K2-290 c
confirmed planet • updated: 2019-01-22
K2-290 c orbits the star K2-290, which is slightly larger and hotter than our Sun. Scientists found it using the transit method, which detects dips in starlight when a planet crosses in front.
This page summarizes a catalog entry. If a measurement is missing, it is not shown or guessed. Some values can differ slightly between studies; when that happens, we describe the range rather than picking a favorite without evidence.
Scientific context
Scientific context: This profile layers interpretation on top of archival measurements. Modeled bands appear where direct detections (like spectra or transits) are not listed.
What we can’t claim: surface conditions, biology, or breathable atmosphere without direct spectra.
This planet is about 11 times wider than Earth and has a mass roughly 246 times Earth’s — making it a gas giant. It orbits its star every 48 days at a distance of about 0.3 times Earth’s orbit. Its estimated temperature is around 676 Kelvin (about 400°C or 750°F), which is very hot. The orbit appears to be nearly circular.
Glossary (plain English)
- AU: the average Earth–Sun distance.
- Semi-major axis: the planet’s average distance from its star.
- Eccentricity: how oval the orbit is (0 = circle).
- Radial velocity: finding a planet by measuring a star’s tiny “wobble.”
- m·sin i: a minimum mass estimate; the true mass can be higher if the orbit is tilted.
- Equilibrium temperature: a rough estimate from starlight alone, not a surface reading.
K2-290 c was first reported in 2019 using the Transit method. The discovery is linked to observations from K2.
In transit work, astronomers watch for tiny, repeating dips in a star’s light as the planet passes in front of it. Follow-up observations help rule out false positives and refine the orbit.
The catalog lists an orbital period of about 48.37 days, a semi-major axis near 0.305 AU.
The orbit’s eccentricity is 0.00, which describes how stretched the orbit is. Because this is a multi‑planet system, stability is ultimately tested with dynamical (N‑body) fits; catalogs can update as models improve.
The archive reports a mass scale of 0.8 MJ.
A catalog radius is also listed, which (together with mass) helps constrain density and interior structure.
Why “m·sin i” shows up on RV planets
K2-290 c orbits K2-290.
A temperature near 6302 K places it on the hotter side of the main sequence. The system is about 890.1 light‑years away.
Several key parameters are not present in this single catalog row.
Missing fields don’t mean the science is unknown—only that this particular snapshot doesn’t carry the values. As new observations arrive, archives often refresh these entries (and sometimes revise earlier numbers).

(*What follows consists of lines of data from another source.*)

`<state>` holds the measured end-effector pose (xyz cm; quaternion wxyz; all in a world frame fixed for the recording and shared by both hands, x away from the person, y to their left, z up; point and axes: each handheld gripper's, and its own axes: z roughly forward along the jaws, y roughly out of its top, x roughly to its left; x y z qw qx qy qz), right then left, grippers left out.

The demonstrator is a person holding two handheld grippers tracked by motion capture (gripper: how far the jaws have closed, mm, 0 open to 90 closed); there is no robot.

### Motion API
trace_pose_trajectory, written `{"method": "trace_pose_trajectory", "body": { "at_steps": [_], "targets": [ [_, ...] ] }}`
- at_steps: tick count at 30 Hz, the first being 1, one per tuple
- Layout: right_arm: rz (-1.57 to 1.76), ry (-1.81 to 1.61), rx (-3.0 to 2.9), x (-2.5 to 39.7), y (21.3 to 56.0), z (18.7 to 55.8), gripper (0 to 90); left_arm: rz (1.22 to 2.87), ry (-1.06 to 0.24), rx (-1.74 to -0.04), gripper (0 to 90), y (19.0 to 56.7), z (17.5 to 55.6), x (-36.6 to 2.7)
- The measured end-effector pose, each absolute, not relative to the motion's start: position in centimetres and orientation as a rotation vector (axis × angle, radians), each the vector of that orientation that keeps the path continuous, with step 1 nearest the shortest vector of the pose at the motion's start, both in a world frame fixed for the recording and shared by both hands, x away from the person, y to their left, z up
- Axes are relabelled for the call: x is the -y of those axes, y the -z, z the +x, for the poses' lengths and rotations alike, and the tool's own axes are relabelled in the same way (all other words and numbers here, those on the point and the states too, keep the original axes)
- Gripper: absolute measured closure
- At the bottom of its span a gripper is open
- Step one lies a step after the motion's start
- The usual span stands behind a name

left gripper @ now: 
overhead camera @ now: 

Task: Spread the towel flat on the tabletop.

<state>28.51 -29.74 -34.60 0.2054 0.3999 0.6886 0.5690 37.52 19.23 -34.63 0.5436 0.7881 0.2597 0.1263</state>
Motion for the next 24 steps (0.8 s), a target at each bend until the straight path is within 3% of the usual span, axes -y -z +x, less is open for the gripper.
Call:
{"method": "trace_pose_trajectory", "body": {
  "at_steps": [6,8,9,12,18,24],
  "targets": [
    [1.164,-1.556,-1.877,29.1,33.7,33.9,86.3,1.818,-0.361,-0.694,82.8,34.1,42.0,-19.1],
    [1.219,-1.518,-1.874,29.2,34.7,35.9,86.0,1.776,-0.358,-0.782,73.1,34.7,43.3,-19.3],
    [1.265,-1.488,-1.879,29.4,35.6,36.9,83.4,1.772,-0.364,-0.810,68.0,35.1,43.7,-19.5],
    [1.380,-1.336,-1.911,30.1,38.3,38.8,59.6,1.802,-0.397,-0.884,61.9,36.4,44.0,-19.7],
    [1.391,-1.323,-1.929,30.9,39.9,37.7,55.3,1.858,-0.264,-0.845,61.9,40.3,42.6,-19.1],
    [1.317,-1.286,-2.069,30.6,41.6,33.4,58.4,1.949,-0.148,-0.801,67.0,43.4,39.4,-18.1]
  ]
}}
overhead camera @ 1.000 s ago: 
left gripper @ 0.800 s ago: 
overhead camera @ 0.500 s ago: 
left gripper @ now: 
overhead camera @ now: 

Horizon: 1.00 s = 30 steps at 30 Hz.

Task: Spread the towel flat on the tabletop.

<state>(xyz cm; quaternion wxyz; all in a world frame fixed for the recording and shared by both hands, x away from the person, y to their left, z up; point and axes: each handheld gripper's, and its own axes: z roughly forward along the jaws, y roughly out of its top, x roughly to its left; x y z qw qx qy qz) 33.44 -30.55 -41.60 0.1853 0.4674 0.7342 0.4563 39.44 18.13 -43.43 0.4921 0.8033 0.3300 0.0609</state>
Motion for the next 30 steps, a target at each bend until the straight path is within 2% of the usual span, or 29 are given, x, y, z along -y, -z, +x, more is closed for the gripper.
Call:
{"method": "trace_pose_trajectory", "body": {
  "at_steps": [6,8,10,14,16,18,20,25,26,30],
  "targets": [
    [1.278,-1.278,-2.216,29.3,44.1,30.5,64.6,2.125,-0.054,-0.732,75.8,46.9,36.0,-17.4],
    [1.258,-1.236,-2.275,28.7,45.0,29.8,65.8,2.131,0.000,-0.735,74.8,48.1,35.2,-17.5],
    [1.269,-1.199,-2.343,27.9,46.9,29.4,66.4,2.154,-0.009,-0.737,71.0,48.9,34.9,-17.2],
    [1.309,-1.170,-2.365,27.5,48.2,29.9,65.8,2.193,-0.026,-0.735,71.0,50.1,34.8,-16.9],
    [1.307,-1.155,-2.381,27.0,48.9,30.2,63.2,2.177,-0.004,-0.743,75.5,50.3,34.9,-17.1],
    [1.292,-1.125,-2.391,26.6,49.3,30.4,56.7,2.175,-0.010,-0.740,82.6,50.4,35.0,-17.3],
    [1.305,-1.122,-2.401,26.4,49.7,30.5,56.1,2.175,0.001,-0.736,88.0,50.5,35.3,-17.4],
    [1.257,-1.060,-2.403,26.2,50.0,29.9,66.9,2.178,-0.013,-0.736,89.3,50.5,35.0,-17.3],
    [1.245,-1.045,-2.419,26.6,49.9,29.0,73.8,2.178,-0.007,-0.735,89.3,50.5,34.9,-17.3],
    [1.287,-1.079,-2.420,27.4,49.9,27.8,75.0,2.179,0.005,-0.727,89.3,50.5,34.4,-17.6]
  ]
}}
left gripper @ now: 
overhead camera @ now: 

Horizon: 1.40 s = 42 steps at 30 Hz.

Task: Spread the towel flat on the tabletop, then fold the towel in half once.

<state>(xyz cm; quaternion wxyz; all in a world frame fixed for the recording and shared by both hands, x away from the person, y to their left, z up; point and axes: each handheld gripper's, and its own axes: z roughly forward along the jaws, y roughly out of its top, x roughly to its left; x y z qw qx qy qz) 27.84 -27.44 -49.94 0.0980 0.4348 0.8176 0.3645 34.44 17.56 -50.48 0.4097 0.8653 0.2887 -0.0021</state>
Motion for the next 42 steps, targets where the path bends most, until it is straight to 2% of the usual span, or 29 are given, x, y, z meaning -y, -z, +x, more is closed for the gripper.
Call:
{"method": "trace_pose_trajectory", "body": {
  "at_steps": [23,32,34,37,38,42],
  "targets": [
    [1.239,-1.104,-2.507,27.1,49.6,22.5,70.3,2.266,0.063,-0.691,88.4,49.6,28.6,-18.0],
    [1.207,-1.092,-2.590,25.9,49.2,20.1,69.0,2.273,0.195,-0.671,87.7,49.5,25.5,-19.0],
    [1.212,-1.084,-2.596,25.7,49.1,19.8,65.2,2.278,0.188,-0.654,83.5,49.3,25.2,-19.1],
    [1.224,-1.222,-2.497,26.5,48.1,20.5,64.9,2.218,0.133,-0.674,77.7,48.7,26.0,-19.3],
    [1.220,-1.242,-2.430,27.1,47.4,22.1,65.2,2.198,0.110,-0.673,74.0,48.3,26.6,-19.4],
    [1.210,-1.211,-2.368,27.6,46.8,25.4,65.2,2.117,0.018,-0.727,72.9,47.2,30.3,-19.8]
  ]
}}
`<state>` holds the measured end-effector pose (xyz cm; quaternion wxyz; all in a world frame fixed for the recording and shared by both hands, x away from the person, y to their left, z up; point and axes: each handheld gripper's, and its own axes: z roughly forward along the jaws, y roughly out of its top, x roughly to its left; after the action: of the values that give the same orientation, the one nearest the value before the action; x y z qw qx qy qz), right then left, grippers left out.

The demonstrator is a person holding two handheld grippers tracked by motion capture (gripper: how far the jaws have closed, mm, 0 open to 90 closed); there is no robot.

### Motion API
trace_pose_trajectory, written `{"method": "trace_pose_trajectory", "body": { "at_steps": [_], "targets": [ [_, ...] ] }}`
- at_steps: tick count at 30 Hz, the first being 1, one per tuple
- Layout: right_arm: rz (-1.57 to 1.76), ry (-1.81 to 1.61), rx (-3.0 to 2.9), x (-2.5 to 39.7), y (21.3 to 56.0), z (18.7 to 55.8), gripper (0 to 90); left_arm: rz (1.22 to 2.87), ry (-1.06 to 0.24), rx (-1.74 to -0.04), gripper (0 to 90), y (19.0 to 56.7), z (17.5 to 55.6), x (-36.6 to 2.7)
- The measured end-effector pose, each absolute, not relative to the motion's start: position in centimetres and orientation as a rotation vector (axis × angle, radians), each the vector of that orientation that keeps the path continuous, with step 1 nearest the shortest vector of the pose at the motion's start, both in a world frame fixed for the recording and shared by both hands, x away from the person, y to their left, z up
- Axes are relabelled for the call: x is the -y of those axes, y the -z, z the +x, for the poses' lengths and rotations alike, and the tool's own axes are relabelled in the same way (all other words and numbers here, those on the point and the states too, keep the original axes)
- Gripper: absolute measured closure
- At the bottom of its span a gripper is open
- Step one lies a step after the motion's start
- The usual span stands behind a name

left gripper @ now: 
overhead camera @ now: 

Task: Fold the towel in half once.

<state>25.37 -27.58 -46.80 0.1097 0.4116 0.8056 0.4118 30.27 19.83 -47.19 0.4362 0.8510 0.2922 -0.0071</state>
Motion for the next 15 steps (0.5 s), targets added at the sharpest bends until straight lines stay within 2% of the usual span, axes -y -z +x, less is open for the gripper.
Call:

Scientists keep revisiting systems like this because each new instrument pass can tighten uncertainties: better timing improves the orbit, better spectra improves the star, and better follow‑up can confirm or refute competing solutions. Even when a planet is well‑established, refined stellar properties can shift the inferred planet size, temperature, and habitability context. Transit systems are especially valuable because they can be re‑observed for decades to detect subtle changes in timing or additional planets.